*** Block opens ***

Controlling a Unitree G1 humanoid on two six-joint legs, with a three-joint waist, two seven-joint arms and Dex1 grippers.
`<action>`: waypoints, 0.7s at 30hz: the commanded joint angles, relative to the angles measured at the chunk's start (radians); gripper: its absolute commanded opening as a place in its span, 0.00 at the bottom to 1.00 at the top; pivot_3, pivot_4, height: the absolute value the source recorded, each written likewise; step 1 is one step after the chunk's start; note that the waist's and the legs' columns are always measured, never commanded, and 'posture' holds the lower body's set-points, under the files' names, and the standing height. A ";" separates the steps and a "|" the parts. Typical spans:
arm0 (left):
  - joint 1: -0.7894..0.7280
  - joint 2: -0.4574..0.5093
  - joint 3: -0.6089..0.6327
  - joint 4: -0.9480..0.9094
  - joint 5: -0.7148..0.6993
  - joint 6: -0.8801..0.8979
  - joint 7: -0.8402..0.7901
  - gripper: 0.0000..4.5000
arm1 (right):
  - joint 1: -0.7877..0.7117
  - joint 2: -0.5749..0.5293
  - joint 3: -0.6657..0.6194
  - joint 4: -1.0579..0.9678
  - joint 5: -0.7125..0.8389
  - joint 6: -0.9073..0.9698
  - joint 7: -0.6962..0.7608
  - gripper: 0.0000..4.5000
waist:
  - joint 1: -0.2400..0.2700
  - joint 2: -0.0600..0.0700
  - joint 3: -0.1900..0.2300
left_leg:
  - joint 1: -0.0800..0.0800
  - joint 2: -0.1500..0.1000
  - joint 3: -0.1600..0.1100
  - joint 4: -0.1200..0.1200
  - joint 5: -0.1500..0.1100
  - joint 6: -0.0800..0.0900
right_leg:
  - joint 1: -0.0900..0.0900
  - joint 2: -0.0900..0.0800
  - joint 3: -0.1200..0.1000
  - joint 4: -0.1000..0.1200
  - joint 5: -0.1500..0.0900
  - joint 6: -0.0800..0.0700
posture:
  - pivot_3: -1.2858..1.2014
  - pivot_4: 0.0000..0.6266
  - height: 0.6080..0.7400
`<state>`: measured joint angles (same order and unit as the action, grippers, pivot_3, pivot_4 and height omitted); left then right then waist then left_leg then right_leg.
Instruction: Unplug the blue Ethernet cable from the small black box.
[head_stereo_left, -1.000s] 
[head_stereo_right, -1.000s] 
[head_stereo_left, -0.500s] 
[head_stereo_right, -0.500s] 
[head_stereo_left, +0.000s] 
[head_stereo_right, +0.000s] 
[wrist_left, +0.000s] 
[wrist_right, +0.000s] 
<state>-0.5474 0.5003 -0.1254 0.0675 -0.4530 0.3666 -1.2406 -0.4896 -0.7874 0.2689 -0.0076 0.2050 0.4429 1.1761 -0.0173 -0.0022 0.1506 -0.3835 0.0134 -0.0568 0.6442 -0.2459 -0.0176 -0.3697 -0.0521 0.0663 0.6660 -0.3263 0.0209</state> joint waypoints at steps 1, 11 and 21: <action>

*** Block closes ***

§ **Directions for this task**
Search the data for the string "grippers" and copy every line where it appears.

§ **Solution for this problem**
Controlling a Unitree G1 humanoid on two six-joint legs, with a three-joint waist, two seven-joint arms and Dex1 grippers.
`<state>`: measured joint angles (same order and unit as the action, grippers, pivot_3, pivot_4 and height omitted); left then right then waist then left_leg then right_leg.

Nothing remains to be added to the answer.